**Action item**
Go to the line with "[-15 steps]" in the records below, then output it and each following line exactly, up to and including the line with "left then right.". Skip pictures and add nothing.

☆ ☆ ☆

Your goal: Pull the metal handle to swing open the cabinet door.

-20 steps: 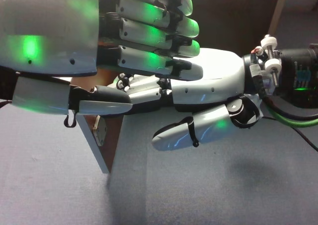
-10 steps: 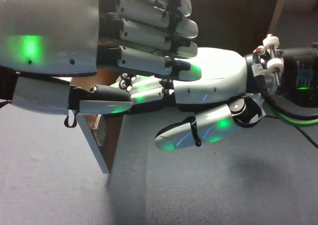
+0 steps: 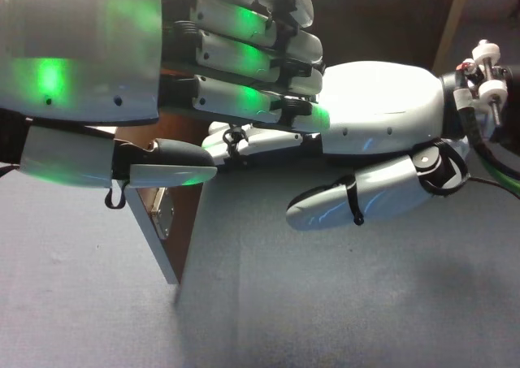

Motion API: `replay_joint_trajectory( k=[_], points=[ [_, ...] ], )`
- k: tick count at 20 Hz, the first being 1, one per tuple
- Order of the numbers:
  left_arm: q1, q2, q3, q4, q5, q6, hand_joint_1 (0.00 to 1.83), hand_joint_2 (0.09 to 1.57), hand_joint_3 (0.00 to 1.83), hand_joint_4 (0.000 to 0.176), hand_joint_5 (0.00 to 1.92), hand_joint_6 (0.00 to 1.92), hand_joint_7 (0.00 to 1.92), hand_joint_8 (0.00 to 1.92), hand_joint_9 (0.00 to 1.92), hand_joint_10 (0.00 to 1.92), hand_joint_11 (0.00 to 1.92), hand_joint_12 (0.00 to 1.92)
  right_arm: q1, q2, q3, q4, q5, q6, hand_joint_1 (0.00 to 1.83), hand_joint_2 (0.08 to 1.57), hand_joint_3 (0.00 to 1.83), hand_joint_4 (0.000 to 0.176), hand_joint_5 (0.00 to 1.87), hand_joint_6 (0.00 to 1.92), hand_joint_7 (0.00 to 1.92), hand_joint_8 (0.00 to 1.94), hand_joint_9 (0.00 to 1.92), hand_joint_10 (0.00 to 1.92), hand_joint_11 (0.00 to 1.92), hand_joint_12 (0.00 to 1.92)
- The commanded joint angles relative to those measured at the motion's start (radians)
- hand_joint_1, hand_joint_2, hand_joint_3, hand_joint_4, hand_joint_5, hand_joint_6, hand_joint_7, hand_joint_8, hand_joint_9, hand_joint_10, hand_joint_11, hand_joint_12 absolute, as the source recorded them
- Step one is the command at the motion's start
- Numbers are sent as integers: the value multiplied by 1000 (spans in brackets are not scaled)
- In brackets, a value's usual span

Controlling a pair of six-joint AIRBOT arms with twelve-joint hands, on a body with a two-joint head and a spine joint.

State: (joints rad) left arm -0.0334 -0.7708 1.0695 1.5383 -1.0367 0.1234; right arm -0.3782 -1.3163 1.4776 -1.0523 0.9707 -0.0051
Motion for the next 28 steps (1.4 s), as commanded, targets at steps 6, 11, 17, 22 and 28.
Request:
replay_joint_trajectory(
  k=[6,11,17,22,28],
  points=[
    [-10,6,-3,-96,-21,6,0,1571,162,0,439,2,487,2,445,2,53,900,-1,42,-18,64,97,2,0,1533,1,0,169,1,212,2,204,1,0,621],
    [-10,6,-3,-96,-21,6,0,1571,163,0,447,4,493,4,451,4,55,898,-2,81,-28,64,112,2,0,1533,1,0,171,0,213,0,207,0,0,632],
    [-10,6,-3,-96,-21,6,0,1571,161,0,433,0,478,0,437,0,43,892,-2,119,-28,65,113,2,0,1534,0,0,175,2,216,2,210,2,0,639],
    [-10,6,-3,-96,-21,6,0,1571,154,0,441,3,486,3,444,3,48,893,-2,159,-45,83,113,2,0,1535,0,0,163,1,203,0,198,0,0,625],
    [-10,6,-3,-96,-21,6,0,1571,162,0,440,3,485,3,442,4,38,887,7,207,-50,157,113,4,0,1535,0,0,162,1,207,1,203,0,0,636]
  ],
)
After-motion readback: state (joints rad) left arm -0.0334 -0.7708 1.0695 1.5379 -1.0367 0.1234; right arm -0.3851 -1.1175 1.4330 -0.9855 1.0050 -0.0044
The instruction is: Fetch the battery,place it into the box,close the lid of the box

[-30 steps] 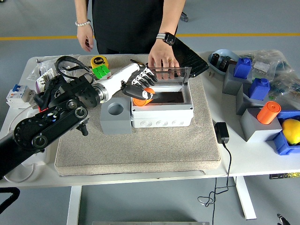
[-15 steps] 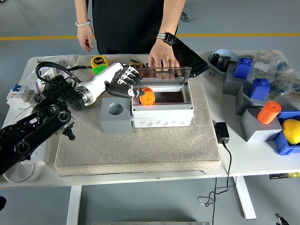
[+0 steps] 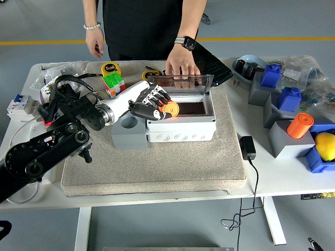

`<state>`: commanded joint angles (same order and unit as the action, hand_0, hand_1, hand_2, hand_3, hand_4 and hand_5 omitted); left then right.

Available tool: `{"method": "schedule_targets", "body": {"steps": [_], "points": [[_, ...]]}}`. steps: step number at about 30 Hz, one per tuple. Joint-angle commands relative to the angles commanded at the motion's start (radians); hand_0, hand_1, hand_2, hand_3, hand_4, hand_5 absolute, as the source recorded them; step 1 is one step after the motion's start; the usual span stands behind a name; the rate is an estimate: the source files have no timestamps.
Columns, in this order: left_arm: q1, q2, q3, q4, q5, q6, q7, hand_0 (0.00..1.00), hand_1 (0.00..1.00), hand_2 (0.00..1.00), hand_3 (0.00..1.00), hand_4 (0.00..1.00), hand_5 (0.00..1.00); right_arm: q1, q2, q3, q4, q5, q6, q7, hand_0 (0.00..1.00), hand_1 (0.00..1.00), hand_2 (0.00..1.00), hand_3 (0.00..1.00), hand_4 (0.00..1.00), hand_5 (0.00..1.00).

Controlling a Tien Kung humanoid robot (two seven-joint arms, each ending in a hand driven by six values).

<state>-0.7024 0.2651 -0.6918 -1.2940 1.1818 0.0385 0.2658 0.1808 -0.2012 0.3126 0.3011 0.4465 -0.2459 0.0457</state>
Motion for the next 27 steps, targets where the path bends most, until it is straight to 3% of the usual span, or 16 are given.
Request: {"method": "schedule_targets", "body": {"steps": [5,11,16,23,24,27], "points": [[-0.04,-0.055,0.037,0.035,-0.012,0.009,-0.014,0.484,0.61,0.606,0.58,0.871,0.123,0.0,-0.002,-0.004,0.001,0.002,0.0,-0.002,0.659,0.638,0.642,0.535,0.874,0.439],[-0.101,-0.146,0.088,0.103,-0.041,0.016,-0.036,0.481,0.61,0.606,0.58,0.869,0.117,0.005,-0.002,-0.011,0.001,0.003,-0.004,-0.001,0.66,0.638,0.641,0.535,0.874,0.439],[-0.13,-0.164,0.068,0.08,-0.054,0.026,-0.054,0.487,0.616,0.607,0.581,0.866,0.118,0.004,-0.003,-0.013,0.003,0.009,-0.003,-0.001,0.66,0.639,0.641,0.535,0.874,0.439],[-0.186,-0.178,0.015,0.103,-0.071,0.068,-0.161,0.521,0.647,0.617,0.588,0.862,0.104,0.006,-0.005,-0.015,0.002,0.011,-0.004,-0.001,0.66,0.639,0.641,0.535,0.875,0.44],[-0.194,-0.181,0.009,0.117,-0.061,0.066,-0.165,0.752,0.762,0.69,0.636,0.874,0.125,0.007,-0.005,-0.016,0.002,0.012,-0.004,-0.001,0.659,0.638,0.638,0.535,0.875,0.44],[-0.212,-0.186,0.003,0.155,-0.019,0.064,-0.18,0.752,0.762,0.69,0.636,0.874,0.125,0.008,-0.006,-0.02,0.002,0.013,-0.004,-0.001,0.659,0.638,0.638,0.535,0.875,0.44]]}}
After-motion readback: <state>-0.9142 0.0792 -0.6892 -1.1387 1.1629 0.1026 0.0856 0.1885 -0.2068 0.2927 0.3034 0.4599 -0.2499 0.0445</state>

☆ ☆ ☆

**Reply to the task**
[-15 steps] 
[+0 steps] 

`<state>`: commanded joint angles (same order and unit as the action, hand_0, hand_1, hand_2, hand_3, hand_4 and hand_5 omitted); left then right.

The response is now complete.